> **Your goal**: Go through the records and copy each line where the string "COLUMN" occurs.

> **Material provided**:
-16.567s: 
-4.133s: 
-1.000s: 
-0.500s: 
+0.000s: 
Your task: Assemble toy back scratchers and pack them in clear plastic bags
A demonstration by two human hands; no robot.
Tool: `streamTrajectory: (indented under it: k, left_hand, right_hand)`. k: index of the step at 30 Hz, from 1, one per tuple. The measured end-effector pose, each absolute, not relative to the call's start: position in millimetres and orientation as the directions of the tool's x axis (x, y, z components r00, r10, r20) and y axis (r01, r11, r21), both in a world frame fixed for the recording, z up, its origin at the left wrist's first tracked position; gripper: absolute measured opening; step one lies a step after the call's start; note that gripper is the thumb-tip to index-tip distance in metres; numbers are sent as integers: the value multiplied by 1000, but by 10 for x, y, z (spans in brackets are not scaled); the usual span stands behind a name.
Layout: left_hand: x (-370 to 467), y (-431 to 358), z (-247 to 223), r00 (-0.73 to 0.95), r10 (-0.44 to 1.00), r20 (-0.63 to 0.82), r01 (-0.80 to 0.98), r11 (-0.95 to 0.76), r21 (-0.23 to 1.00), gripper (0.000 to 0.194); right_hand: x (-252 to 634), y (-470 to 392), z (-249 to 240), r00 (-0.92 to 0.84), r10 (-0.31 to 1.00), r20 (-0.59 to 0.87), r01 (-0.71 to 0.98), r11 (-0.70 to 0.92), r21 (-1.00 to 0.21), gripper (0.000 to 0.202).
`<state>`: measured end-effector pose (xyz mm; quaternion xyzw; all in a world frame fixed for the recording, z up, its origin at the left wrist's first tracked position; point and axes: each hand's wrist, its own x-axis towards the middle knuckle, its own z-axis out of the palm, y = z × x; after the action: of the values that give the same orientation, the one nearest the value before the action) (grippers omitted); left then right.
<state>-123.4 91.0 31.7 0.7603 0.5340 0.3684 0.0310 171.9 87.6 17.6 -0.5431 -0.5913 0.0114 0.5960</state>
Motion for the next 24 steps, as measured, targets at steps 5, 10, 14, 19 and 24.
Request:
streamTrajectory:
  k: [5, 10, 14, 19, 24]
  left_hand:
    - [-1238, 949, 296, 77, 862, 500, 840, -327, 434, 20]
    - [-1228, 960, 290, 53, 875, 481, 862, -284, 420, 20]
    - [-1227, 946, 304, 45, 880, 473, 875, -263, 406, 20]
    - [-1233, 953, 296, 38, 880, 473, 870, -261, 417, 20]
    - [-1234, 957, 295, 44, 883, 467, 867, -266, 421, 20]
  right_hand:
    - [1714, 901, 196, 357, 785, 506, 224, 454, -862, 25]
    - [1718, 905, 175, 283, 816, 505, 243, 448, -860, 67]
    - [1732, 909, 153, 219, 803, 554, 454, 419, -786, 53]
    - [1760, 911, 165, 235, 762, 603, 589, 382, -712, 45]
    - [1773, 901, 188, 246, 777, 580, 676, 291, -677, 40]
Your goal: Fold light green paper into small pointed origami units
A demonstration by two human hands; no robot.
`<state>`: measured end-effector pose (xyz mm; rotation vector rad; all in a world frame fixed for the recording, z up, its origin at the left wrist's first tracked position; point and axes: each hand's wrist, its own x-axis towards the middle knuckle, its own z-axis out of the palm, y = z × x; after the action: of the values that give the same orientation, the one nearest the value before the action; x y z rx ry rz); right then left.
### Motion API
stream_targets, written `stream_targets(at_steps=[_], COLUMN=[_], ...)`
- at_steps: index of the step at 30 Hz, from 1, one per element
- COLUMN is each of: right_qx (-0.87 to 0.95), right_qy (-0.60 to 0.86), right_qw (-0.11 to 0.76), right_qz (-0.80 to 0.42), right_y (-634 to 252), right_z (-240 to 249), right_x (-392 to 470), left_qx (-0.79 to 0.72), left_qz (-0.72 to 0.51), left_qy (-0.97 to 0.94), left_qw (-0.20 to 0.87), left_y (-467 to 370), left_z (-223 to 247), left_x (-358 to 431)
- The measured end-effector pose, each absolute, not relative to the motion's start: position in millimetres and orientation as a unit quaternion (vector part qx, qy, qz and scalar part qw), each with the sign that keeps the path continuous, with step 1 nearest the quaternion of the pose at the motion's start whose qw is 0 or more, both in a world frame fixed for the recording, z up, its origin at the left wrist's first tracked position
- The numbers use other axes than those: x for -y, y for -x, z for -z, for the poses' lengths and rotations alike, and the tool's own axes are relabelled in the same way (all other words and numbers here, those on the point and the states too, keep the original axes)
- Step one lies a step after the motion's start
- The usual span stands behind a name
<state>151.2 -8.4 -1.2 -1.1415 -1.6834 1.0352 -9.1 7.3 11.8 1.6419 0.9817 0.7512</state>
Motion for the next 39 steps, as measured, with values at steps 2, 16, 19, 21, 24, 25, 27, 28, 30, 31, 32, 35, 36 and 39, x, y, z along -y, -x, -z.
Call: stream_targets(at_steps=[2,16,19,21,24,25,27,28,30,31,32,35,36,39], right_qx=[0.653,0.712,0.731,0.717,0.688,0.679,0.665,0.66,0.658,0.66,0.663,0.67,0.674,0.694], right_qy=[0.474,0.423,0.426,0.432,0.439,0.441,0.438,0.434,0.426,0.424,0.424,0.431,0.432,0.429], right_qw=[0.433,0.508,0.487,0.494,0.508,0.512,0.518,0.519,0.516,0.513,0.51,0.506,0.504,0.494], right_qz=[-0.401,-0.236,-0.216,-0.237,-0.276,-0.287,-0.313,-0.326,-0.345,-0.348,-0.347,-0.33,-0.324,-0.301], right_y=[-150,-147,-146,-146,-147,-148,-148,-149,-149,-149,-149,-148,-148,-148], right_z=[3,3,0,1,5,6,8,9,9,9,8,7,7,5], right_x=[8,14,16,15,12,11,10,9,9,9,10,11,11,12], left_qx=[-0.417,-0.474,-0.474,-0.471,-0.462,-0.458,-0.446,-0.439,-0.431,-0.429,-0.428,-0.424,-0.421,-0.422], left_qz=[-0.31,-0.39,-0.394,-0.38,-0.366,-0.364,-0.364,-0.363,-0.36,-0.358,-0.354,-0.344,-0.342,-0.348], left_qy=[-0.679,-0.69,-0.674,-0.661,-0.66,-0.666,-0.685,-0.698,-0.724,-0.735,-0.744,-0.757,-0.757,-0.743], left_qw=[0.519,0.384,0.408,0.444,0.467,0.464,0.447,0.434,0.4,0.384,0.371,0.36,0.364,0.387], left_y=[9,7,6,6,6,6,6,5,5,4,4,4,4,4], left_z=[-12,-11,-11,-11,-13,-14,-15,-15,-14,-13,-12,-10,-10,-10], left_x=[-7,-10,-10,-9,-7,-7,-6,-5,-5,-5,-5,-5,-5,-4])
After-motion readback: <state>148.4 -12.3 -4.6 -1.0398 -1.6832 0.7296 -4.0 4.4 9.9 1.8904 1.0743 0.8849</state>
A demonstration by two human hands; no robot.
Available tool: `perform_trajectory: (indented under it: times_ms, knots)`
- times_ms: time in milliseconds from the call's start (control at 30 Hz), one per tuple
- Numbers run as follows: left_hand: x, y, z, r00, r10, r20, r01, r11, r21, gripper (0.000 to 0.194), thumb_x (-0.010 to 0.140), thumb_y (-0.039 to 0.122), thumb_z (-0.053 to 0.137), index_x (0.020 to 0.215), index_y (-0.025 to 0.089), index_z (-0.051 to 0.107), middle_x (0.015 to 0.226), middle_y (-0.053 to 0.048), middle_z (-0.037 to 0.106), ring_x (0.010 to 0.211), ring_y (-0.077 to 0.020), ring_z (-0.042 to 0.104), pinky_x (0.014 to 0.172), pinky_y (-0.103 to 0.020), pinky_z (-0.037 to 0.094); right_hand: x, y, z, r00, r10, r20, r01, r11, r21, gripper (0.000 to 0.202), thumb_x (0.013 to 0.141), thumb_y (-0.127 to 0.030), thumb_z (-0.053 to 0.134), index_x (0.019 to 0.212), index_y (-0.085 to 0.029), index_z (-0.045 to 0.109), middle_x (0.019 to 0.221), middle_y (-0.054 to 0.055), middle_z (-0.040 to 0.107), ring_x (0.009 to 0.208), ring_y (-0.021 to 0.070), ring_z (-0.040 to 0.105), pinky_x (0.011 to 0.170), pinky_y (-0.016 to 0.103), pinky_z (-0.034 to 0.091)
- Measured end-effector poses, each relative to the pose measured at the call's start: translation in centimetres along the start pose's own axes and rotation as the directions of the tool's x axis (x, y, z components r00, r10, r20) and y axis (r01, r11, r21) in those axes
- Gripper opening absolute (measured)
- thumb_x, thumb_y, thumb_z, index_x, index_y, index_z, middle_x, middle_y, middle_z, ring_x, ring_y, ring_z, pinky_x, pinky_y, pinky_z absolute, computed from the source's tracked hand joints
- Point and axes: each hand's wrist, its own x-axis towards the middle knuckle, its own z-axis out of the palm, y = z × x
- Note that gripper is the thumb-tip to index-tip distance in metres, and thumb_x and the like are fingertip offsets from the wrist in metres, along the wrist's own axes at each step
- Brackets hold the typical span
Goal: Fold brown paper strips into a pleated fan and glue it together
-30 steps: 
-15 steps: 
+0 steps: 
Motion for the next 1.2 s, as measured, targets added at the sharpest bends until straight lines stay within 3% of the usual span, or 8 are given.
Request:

> **Reply**:
stream_targets, written `stream_targets(at_steps=[_], COLUMN=[_], ...)`
- COLUMN is each of: right_qx (-0.87 to 0.95), right_qy (-0.60 to 0.86), right_qw (-0.11 to 0.76), right_qz (-0.80 to 0.42), right_y (-634 to 252), right_z (-240 to 249), right_x (-392 to 470), left_qx (-0.79 to 0.72), left_qz (-0.72 to 0.51), left_qy (-0.97 to 0.94), left_qw (-0.20 to 0.87), left_y (-467 to 370), left_z (-223 to 247), left_x (-358 to 431)

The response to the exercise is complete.